AIM OF THE EXERCISE — Whenever a line in the records below contains "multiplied", pick it out.

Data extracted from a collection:
——————————
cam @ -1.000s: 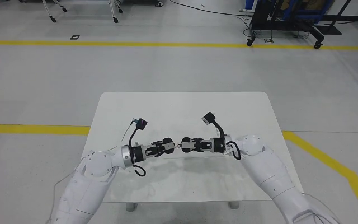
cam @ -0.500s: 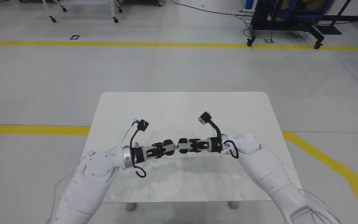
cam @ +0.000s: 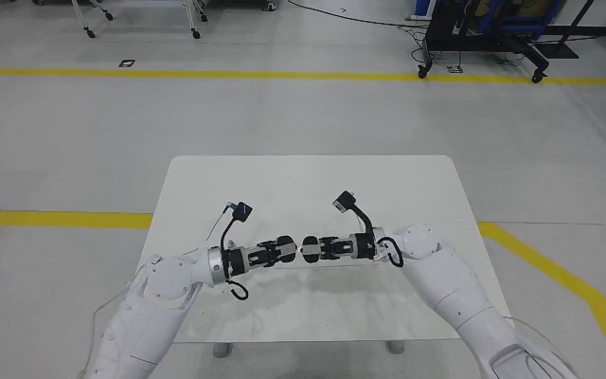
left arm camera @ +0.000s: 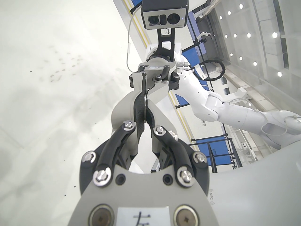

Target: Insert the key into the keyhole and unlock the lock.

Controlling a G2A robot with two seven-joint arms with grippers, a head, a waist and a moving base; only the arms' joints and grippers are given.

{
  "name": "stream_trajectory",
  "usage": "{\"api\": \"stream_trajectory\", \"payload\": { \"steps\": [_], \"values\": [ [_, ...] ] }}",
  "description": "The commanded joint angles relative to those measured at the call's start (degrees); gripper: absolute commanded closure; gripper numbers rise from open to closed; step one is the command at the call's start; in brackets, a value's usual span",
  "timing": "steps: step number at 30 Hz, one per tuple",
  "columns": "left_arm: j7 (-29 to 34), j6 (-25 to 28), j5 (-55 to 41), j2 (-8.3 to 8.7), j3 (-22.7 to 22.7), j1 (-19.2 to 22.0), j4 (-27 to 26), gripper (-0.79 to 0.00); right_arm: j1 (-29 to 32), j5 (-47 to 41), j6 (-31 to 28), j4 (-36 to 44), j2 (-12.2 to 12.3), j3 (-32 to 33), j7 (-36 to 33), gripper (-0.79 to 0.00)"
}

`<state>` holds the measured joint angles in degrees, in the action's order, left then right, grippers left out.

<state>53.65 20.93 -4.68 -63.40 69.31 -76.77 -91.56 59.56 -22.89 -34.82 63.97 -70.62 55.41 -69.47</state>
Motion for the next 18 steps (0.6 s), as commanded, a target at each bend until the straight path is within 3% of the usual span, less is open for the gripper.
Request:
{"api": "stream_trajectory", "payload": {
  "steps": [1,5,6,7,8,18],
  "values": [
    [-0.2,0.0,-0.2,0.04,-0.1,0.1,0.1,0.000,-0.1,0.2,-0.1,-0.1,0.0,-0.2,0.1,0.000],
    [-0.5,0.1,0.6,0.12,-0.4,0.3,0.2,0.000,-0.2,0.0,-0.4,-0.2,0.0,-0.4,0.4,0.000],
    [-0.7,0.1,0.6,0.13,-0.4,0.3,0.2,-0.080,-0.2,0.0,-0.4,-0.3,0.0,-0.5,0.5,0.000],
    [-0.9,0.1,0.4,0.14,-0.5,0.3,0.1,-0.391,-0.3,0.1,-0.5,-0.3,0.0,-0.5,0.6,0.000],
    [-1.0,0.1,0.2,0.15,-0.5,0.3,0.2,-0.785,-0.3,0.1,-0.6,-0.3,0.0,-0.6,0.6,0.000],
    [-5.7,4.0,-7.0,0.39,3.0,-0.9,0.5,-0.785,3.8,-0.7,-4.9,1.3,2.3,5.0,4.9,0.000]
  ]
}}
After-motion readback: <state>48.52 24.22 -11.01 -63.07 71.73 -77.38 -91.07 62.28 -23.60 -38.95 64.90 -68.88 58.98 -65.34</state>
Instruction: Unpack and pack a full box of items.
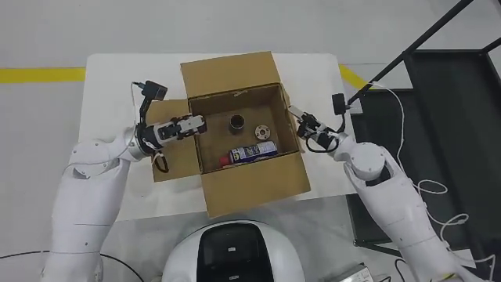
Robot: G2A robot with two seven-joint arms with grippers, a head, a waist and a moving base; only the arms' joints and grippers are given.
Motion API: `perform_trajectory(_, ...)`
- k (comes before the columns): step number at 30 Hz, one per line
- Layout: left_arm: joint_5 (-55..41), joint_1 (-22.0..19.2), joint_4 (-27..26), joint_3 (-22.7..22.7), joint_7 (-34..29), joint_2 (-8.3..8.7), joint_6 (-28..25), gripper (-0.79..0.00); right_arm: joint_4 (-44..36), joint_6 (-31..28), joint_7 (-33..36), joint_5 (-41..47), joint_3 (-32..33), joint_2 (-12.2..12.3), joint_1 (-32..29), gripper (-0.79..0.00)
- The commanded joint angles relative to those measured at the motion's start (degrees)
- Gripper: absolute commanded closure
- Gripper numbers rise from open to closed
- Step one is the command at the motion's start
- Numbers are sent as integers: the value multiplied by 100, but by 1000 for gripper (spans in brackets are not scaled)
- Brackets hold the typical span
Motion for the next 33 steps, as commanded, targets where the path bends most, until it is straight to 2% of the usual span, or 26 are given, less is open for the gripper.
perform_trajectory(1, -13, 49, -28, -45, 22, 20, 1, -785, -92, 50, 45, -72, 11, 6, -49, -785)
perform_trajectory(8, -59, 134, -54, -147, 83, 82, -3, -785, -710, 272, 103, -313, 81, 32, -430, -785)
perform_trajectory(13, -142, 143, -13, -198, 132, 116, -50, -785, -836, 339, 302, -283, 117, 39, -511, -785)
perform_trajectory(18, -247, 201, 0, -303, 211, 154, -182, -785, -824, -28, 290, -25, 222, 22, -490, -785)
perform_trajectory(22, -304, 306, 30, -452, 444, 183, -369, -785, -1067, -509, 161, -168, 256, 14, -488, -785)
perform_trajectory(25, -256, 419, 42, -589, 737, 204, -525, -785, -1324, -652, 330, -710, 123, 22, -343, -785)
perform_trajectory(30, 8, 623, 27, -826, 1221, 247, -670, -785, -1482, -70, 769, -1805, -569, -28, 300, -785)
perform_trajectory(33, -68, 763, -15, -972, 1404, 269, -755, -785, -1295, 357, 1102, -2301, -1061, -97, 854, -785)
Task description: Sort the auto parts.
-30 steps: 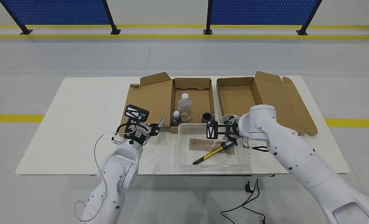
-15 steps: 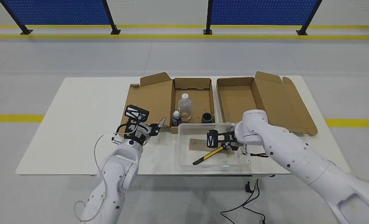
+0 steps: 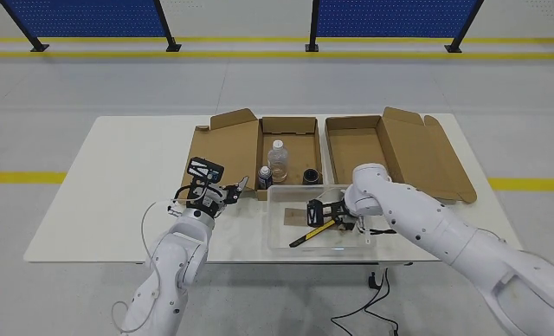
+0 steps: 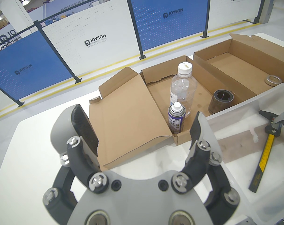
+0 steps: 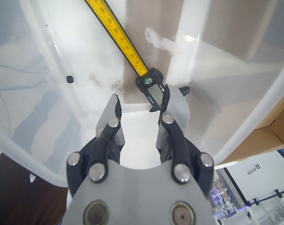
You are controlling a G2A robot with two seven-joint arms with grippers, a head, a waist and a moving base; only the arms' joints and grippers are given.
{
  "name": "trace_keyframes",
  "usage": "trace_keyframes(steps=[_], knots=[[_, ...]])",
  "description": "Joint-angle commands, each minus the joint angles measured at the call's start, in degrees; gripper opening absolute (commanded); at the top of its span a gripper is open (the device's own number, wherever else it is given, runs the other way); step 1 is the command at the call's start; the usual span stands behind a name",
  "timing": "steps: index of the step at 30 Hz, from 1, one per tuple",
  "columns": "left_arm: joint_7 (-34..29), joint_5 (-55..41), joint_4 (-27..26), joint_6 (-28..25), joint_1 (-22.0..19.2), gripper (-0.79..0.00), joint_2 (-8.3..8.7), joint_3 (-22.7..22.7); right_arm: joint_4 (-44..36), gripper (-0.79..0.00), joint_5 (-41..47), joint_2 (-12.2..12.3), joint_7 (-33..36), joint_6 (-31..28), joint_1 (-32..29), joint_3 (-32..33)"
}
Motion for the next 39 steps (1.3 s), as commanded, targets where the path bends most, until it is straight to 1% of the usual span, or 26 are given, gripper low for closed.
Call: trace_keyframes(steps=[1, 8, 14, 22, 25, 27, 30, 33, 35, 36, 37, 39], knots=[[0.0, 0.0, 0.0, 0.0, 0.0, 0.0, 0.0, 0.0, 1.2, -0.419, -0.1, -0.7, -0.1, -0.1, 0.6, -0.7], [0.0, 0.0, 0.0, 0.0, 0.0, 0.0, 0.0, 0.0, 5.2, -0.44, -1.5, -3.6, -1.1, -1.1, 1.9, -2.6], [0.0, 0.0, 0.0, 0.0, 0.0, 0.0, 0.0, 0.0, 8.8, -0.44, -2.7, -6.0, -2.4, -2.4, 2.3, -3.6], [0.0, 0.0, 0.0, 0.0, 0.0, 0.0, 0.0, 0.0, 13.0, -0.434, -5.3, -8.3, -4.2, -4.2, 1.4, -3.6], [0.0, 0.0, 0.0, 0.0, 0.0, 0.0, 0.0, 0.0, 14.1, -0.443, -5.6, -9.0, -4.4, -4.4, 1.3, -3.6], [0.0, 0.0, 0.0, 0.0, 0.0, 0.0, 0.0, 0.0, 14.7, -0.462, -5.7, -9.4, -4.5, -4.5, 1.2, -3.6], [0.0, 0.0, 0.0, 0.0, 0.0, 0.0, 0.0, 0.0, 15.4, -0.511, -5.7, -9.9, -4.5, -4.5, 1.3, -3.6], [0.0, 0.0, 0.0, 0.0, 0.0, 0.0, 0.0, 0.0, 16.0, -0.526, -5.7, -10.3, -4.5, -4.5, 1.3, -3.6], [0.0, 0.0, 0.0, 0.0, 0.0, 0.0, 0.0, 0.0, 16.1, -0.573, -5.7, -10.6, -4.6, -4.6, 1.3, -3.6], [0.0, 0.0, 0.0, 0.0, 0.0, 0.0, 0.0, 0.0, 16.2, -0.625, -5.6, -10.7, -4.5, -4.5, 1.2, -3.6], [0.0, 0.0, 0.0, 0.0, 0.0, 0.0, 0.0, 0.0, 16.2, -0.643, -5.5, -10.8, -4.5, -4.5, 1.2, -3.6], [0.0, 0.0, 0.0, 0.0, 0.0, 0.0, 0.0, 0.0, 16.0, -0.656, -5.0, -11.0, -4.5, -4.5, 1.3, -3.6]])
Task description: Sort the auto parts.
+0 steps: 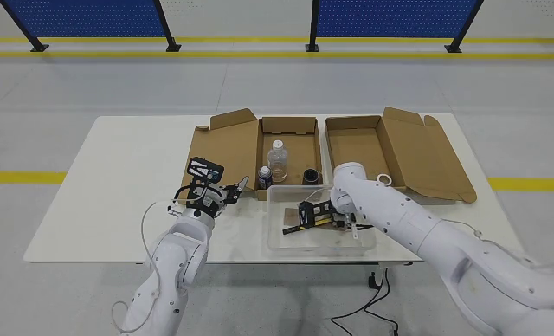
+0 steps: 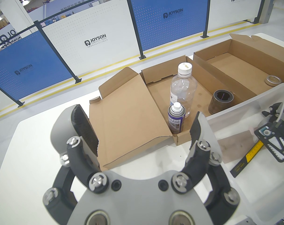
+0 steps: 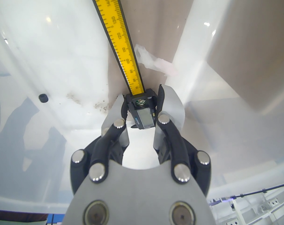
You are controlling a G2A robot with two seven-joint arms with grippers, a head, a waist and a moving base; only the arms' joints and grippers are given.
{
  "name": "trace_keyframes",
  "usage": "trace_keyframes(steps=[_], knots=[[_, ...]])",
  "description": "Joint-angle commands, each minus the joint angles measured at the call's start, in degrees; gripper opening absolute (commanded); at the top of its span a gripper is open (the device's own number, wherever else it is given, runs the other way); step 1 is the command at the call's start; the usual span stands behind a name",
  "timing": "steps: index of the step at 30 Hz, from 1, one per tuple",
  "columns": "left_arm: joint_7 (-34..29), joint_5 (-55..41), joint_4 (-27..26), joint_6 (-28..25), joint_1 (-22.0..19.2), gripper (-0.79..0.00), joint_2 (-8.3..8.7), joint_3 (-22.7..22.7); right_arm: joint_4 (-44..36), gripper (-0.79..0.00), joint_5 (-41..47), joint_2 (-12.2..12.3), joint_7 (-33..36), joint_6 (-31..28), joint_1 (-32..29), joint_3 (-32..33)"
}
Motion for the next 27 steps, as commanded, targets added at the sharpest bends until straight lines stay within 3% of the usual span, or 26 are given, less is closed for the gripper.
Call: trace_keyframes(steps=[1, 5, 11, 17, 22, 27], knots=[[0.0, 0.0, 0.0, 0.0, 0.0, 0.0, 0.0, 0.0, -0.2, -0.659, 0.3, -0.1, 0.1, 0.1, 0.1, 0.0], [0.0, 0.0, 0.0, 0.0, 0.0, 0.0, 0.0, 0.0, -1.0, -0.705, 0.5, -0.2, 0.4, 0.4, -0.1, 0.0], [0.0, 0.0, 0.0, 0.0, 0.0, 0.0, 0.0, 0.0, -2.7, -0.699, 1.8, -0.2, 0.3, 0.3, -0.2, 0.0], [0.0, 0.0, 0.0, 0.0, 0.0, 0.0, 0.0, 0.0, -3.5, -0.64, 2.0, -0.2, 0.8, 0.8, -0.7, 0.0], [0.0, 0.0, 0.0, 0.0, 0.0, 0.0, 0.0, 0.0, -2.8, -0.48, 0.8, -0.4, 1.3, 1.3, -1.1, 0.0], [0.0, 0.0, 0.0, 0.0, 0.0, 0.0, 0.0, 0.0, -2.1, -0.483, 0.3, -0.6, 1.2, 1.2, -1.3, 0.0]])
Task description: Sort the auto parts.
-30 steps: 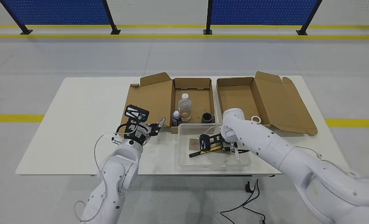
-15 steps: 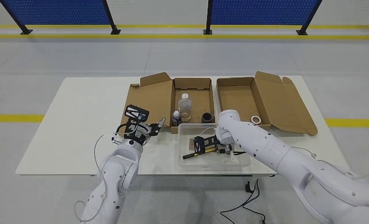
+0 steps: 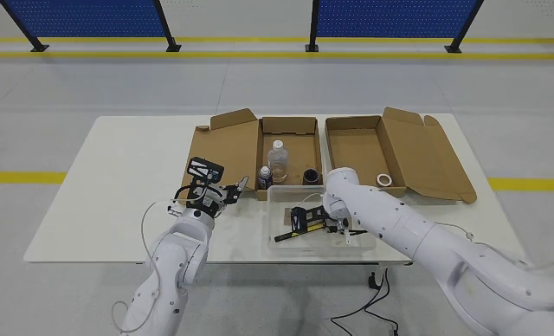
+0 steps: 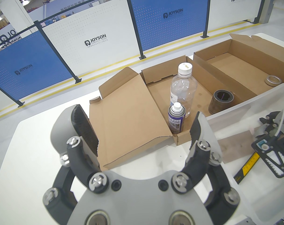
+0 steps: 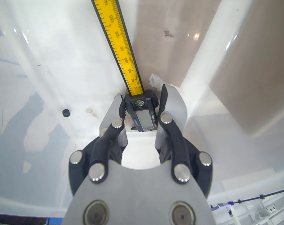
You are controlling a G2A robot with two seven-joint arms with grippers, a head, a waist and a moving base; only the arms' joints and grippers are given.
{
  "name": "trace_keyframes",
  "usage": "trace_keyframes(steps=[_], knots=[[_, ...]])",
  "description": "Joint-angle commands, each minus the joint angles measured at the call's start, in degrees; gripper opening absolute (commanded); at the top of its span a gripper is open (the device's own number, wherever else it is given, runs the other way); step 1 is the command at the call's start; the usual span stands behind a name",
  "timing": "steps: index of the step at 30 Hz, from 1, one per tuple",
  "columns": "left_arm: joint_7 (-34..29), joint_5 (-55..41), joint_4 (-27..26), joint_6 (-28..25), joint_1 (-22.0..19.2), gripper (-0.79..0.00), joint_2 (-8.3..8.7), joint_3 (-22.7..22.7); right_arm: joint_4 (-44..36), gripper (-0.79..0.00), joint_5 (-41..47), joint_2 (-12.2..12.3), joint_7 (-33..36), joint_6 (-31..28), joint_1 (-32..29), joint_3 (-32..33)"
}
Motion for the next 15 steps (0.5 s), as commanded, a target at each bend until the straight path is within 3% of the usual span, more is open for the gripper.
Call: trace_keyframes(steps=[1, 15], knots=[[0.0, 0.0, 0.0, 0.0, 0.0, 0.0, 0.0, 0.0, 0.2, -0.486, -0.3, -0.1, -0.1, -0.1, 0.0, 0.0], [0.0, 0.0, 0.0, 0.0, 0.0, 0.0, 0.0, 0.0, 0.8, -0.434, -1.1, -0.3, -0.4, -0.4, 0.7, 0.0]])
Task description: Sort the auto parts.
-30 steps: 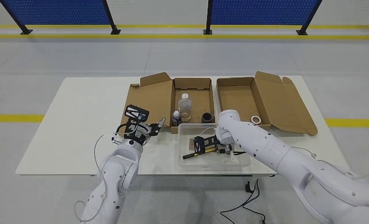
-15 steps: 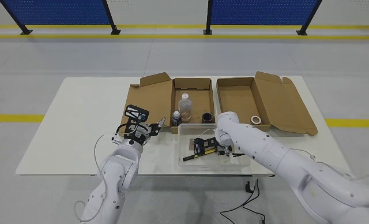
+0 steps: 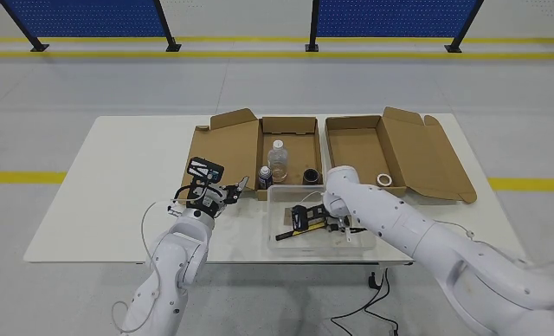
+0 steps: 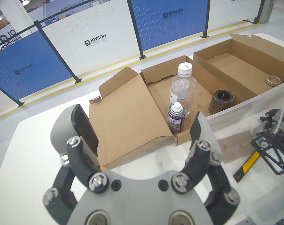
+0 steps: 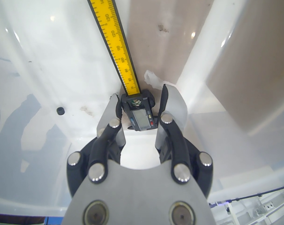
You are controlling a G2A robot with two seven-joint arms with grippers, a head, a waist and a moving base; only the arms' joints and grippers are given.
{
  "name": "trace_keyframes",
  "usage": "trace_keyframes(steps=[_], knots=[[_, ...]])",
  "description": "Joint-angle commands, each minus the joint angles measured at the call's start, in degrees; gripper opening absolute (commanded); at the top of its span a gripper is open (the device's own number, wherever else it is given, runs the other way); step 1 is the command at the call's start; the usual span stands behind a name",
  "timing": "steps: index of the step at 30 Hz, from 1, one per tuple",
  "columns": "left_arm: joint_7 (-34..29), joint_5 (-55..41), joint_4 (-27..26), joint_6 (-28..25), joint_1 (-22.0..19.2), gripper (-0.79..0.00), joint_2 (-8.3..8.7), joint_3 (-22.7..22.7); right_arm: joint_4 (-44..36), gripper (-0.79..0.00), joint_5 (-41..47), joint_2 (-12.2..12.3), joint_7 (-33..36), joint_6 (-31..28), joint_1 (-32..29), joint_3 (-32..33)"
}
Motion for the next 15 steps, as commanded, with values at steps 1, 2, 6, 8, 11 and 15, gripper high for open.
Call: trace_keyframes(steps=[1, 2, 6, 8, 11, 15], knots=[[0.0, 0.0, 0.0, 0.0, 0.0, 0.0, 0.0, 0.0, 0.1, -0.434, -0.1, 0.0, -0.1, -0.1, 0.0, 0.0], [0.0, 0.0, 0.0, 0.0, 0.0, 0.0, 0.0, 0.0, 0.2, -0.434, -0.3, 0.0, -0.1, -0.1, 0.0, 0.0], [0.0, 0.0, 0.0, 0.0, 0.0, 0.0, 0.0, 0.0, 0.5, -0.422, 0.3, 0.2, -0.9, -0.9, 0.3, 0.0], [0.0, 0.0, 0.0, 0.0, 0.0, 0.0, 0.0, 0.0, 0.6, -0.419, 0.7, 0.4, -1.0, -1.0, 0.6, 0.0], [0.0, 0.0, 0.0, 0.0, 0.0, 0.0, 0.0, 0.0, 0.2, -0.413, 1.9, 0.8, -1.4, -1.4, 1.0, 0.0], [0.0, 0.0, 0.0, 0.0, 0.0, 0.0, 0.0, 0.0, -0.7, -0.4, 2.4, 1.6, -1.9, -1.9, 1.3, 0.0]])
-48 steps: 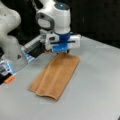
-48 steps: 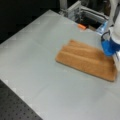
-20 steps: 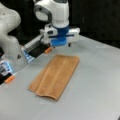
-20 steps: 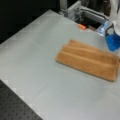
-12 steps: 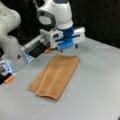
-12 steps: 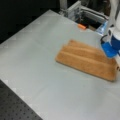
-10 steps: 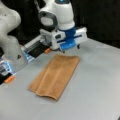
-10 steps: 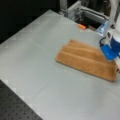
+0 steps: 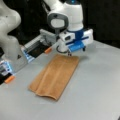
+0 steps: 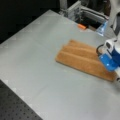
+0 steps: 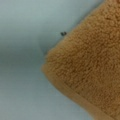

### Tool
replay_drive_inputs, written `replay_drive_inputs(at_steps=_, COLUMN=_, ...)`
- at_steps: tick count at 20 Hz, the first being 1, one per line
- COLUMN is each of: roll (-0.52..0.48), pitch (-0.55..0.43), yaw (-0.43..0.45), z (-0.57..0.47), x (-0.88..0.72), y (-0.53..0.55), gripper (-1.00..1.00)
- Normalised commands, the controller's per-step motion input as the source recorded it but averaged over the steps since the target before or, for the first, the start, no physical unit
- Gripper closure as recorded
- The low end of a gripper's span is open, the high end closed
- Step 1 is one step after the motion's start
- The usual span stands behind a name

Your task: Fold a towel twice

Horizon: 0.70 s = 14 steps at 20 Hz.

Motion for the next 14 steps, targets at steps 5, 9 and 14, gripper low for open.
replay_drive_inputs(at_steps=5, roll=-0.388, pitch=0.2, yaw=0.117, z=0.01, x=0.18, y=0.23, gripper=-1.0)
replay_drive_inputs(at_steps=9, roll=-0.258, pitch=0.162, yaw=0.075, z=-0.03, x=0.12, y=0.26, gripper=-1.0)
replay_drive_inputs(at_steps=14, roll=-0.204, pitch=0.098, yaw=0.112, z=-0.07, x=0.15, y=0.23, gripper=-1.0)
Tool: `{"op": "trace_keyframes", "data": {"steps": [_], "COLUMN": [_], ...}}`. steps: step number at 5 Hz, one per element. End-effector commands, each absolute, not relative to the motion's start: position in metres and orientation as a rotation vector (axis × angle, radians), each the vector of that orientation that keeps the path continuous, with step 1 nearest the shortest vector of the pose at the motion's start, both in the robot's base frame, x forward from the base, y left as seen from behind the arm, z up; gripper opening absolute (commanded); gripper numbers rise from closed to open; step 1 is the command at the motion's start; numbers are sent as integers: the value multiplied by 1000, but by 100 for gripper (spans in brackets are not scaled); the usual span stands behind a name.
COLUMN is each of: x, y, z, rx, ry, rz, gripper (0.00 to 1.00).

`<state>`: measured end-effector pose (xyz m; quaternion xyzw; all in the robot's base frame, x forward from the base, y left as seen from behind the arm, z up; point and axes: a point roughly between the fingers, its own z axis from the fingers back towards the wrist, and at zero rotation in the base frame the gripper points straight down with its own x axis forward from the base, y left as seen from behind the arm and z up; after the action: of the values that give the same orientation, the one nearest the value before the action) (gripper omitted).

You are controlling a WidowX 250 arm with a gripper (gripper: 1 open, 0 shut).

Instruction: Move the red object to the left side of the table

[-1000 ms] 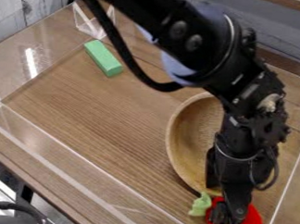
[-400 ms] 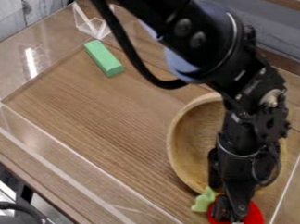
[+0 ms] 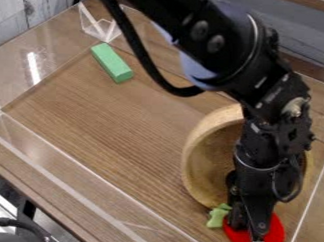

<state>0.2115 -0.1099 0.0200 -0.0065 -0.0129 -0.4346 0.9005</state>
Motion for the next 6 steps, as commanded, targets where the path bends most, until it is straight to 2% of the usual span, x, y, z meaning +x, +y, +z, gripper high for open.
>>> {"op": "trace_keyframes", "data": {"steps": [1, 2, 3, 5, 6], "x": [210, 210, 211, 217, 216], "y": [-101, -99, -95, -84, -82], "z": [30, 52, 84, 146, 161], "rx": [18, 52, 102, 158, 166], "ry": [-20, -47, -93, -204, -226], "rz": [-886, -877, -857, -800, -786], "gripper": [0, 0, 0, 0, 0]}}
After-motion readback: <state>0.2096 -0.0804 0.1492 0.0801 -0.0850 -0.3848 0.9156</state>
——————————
ANSWER SECTION —
- Numbers are sent as integers: the value multiplied by 100, but by 1000 for gripper (spans in brackets are not scaled)
Tool: `{"op": "trace_keyframes", "data": {"steps": [_], "COLUMN": [_], ...}}`. steps: step number at 5 Hz, one per element. End-effector commands, each absolute, not relative to the motion's start: position in metres and orientation as a rotation vector (axis × angle, radians), each the vector of that orientation that keeps the path continuous, with step 1 nearest the shortest vector of the pose at the motion's start, both in the robot's base frame, x forward from the base, y left as seen from behind the arm, z up; gripper opening absolute (commanded); gripper numbers rise from closed to open; step 1 is the command at the motion's start; numbers are sent as integers: the value multiplied by 1000, but by 100 for gripper (spans in brackets are not scaled); the usual span stands behind a name.

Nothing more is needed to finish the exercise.